First the median LTD reported result was determined for the four analytes over all wells, laboratories and methods. These were: 1.0 mg/L for Trichloroethylene and Tetrachcloroethylene, 0.05 mg/L for Nitrate-Nitrite, and 1.0 pCi/L for Radium (total alpha emitting).
Next, the percent of results above detection in each quarter and well was determined for each of the four analytes.
If at least 50% of the results were above detection, then all LTD results exceeding this median detection were omitted.
If more than 50% of the results were less than detection, then all LTD results exceeding the median detection were replaced with the median detected value.
This algorithm ensures that no undetected result enters into the analyses at a value greater than the median LTD reported result over all of the wells. Since the LTD results cannot exceed the results above detection in any well, LTD results will have minimal influence on wells within the plume, and will permit a sharper delineation between within and out of plume. After replacing or omitting LTD results, these remaining LTD results were divided by two.
The sample results, laboratory replicates, and the field and split sample duplicates within a quarter and well were averaged according to the following algorithm for each of the four analytes of concern.

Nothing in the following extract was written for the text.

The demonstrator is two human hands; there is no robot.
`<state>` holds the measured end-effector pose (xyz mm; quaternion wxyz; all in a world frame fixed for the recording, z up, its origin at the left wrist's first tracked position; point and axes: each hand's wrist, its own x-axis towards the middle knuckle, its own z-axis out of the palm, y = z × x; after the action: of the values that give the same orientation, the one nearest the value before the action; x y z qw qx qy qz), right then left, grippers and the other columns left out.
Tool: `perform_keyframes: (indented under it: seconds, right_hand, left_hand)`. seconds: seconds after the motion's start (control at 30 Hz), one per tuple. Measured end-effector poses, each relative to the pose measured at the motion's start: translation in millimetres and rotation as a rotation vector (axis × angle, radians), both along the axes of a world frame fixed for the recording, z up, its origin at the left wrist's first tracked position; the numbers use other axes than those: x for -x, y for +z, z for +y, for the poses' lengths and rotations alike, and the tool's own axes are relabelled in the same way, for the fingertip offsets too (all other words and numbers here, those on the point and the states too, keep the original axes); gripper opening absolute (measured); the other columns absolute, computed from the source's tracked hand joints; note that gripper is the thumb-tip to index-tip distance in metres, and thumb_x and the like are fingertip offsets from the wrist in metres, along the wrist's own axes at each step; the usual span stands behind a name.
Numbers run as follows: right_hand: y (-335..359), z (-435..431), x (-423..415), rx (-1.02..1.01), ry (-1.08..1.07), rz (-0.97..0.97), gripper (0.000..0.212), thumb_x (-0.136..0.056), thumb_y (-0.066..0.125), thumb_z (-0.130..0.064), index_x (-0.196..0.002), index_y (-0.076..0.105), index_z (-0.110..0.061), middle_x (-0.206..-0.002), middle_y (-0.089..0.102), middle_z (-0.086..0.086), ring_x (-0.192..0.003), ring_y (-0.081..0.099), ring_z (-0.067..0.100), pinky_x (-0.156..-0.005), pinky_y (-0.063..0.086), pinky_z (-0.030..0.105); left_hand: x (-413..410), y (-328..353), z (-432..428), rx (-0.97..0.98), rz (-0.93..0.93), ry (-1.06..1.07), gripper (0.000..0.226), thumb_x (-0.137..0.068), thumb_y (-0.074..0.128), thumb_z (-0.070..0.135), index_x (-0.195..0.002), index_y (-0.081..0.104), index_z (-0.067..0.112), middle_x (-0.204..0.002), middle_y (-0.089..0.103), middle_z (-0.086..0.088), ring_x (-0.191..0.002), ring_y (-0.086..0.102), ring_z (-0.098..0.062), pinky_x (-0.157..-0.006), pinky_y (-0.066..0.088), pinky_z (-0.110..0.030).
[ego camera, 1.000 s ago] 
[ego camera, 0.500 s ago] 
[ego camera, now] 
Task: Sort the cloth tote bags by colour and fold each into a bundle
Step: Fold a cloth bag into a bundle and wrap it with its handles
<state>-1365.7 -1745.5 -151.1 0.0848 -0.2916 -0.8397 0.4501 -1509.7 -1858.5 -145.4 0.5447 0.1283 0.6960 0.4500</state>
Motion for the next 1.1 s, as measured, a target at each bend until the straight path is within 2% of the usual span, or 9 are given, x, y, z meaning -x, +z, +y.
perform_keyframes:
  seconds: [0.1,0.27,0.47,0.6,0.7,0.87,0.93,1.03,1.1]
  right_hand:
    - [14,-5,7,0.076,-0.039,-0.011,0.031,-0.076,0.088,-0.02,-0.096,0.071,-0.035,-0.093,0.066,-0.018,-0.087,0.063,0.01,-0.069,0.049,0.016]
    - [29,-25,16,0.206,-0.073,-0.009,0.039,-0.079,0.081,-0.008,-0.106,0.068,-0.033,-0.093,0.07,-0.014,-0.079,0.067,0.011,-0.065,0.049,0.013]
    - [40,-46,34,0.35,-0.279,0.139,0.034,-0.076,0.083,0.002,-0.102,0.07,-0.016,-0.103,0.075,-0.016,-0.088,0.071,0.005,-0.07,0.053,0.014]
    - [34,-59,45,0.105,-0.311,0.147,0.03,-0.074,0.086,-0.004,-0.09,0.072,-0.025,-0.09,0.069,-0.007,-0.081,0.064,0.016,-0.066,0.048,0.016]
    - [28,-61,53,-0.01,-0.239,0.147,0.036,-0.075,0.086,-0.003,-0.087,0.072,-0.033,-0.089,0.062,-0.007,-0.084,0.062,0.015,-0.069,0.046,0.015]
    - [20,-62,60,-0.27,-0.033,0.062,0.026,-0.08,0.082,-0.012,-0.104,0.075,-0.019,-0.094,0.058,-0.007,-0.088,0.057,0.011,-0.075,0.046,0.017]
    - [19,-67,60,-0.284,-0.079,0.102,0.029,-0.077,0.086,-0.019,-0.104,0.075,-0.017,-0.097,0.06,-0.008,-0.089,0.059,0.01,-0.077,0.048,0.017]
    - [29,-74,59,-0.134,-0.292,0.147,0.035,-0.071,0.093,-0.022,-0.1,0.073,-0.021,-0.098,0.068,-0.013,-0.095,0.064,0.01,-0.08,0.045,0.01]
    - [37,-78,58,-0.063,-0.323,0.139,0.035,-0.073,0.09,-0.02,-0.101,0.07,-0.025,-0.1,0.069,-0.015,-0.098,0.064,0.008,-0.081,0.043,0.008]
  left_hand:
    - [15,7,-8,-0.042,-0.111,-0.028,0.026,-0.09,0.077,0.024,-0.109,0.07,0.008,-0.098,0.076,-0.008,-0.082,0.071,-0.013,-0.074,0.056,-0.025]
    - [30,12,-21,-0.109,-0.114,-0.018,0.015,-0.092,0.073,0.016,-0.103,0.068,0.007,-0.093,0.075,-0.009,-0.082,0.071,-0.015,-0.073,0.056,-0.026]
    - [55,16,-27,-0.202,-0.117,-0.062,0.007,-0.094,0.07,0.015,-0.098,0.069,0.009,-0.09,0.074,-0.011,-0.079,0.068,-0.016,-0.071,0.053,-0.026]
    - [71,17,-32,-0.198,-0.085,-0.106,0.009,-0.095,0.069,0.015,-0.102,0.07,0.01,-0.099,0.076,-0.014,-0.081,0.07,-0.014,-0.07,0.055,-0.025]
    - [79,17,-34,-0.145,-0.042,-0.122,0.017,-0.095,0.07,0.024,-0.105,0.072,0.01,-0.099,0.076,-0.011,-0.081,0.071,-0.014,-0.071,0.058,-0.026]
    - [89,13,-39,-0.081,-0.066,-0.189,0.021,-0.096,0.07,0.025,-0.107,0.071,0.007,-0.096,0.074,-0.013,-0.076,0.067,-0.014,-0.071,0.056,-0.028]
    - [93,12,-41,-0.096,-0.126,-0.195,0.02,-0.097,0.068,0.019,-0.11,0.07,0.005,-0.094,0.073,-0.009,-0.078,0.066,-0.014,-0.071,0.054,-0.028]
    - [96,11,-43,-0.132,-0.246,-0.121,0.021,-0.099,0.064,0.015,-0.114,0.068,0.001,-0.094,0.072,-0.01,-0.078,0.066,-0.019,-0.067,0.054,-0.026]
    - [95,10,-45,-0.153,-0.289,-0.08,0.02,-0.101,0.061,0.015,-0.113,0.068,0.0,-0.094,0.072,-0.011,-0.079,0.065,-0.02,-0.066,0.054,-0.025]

Results within the same quarter, well, laboratory and analyzed by the same method were averaged first. If at least 50% of these measurements were above detection, then the method average was defined as above detection.
Next the method averages obtained in (1) were averaged over all possible methods used for that analyte by the laboratory within the same quarter for the same well. If at least 50% of the method averages were above detection, then the laboratory average was defined as above detection.
The laboratory averages found in (2) were averaged over all laboratories used
for the analyte, quarter and well to get a quarter average for each analyte,
well and quarter. If at least 50% of the laboratory averages were defined as
above detection, then the quarter averages were above detection.